Dans une décision de dirigeant, ce n’est pas la quantité d’informations qui compte, mais la capacité à en extraire l’essentiel. À discerner ce qui est stratégique de ce qui est secondaire. À sentir ce qui fera résonance dans le système, à court, moyen et long terme.
Le business coaching développe cette sagacité. Il invite le dirigeant à voir plus loin, à écouter autrement, à agir avec justesse plutôt qu’avec urgence.
Il y a dans le mot résonance une beauté invisible : celle du lien. Lorsque les décisions résonnent avec les valeurs du leader, avec la culture de l’entreprise, avec les attentes des équipes, elles créent un mouvement fluide et puissant, ce que l’on pourrait appeler le pouvoir du sens.
Mais une décision précipitée, prise sous le coup de l’impatience, produit souvent l’effet inverse : une dissonance. Elle coupe, isole, crée des tensions, abîme la confiance.
Diriger, c’est créer de la résonance. Et cela demande d’écouter. D’écouter son intuition, son environnement, ses collaborateurs. Et cela, encore une fois, demande du temps. Un temps qui n’est jamais perdu, car il prépare des actes solides, alignés, durables.
L’enthousiasme : le moteur humain du leadership
Enfin, n’oublions pas une dimension essentielle : l’enthousiasme, ce moteur humain du leadership. Trop souvent, l’impatience épuise ce feu intérieur. Elle transforme l’élan en stress, l’ambition en pression, l’énergie en anxiété.
À l’inverse, un leader qui sait prendre le temps de se reconnecter à sa vision, de rallumer son enthousiasme, rayonne. Il entraîne. Il inspire.

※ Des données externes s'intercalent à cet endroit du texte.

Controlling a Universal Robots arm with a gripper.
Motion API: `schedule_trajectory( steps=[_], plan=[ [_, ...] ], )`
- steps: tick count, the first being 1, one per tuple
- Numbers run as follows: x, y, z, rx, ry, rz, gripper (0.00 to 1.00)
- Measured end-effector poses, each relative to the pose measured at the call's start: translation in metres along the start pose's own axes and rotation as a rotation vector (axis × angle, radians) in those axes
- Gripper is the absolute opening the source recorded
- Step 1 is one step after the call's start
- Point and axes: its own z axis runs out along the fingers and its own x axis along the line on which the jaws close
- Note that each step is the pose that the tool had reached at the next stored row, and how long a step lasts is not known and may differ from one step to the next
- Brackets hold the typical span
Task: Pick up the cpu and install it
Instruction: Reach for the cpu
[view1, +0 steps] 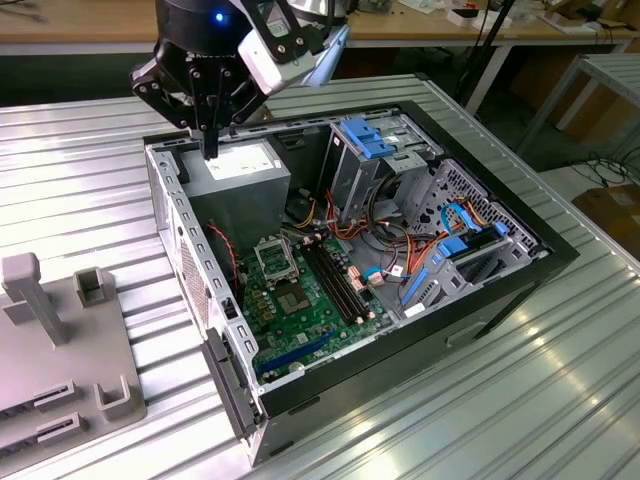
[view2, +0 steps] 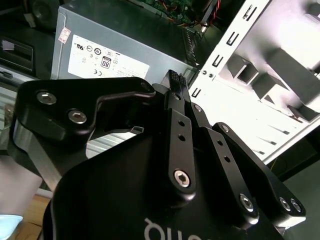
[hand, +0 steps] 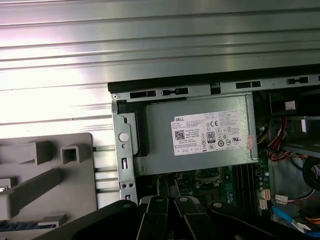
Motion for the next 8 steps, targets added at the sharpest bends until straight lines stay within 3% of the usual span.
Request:
schedule_trajectory(
  steps=[8],
  plan=[
    [0.0054,-0.0004,0.0,0.0001,0.0015,0.0,0.11]
  ],
)
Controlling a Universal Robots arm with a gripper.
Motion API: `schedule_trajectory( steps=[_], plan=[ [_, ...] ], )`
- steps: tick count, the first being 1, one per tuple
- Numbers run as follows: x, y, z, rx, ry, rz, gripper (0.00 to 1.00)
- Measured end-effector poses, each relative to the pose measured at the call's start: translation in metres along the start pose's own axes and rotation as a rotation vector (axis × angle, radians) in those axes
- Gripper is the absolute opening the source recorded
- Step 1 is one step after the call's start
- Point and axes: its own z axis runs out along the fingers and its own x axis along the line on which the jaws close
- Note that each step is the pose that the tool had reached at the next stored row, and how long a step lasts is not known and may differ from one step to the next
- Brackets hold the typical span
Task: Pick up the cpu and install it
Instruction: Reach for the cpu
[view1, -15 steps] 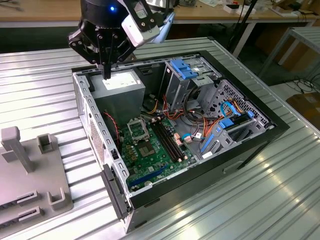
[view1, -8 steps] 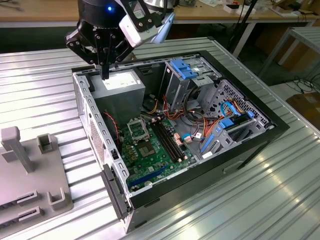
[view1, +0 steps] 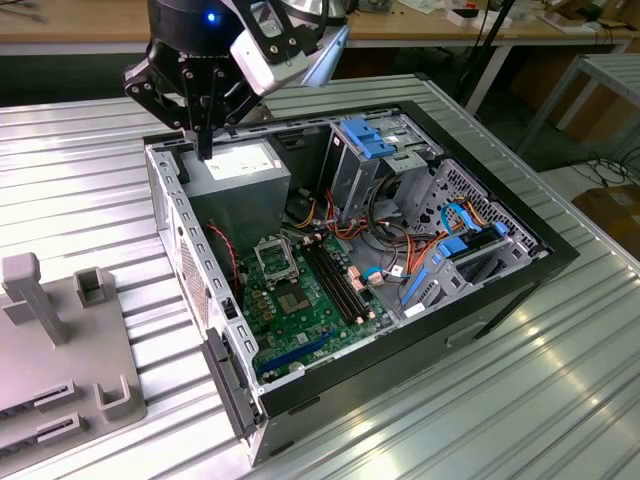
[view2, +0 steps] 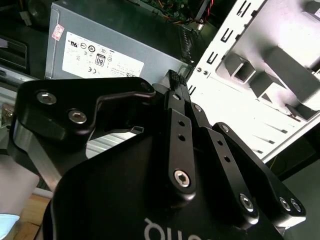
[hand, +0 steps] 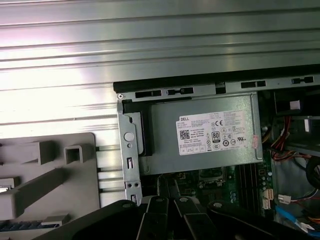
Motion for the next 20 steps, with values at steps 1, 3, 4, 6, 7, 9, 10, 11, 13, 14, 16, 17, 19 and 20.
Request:
schedule_trajectory(
  steps=[1,3,4,6,7,9,10,11,13,14,16,17,19,20],
  plan=[
    [0.0005,0.0,0.0,0.0001,0.0002,0.0,0.11],
    [0.0016,-0.0001,0.0,0.0001,0.0005,0.0,0.11],
    [0.002,-0.0002,0.0,0.0001,0.0006,0.0,0.11],
    [0.003,-0.0002,0.0,0.0001,0.0008,0.0,0.11],
    [0.0033,-0.0003,-0.0001,0.0002,0.001,0.0,0.11],
    [0.0036,-0.0003,0.0,0.0001,0.001,0.0,0.11],
    [0.0038,-0.0003,-0.0001,0.0001,0.001,0.0,0.11],
    [0.0039,-0.0003,-0.0001,0.0002,0.001,0.0,0.11],
    [0.0041,-0.0003,-0.0001,0.0001,0.001,0.0,0.11],
    [0.0043,-0.0003,-0.0001,0.0002,0.001,0.0,0.11],
    [0.0049,-0.0004,-0.0001,0.0001,0.001,0.0,0.11],
    [0.0053,-0.0004,-0.0001,0.0001,0.0009,0.0,0.11],
    [0.006,-0.0005,-0.0001,0.0001,0.0009,0.0,0.11],
    [0.0064,-0.0005,-0.0001,0.0002,0.001,0.0,0.11]
  ],
)
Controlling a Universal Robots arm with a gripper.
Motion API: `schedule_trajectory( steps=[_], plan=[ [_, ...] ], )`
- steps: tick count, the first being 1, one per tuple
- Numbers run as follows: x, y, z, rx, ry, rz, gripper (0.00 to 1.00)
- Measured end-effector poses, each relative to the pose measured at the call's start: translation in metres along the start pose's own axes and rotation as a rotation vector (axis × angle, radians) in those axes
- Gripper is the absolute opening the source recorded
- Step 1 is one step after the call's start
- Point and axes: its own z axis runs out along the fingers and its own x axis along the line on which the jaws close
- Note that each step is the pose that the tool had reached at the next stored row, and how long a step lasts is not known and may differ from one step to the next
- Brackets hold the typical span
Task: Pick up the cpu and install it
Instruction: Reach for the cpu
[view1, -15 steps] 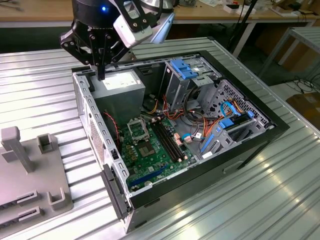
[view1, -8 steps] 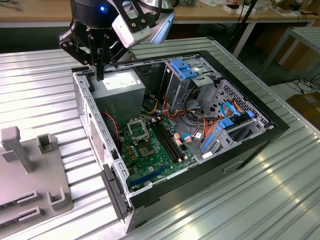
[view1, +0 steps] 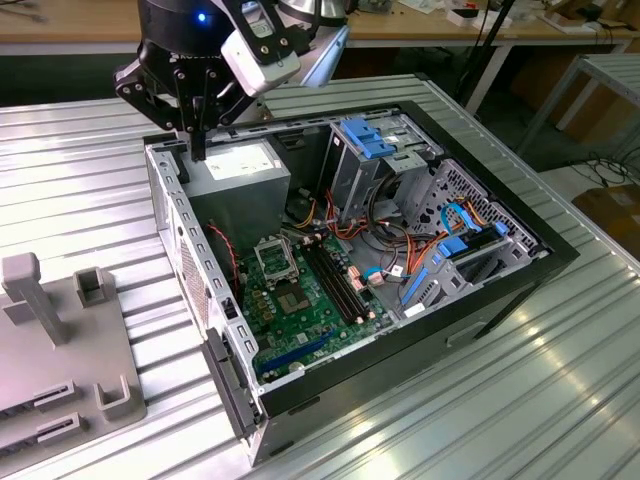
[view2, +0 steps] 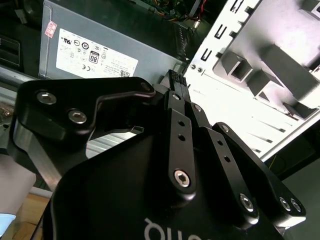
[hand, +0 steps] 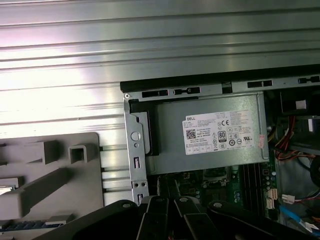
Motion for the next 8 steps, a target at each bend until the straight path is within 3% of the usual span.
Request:
schedule_trajectory(
  steps=[8],
  plan=[
    [0.0054,-0.0004,-0.0001,0.0,0.0,0.0,0.11]
  ],
)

Dans un coaching, nous travaillons justement à cela : restaurer la clarté, le sens, la motivation profonde. Car un leader enthousiaste est un leader suivi. Et cela vaut toutes les stratégies du monde.
Louis XIV, dans sa majestueuse lucidité, nous a laissé un message que tout dirigeant d’aujourd’hui ferait bien de méditer : « C’est toujours l’impatience de gagner qui fait perdre. »
Ne confondons plus vitesse et efficacité, agitation et mouvement, ambition et précipitation. Prenons le temps de la réflexion, de l’alignement, de la maturation. Car c’est ce temps qui donne l’avance. Ce temps qui fait le leader. Ce temps qui fait la différence.
Oui, diriger est un art. Et tout art demande une part de lenteur, une part d’écoute, une part d’amour du geste juste.
C’est dans cette posture que naissent les vraies victoires. Celles qui ne s’improvisent pas, mais qui se construisent, avec sagacité, en résonance, et dans un enthousiasme retrouvé.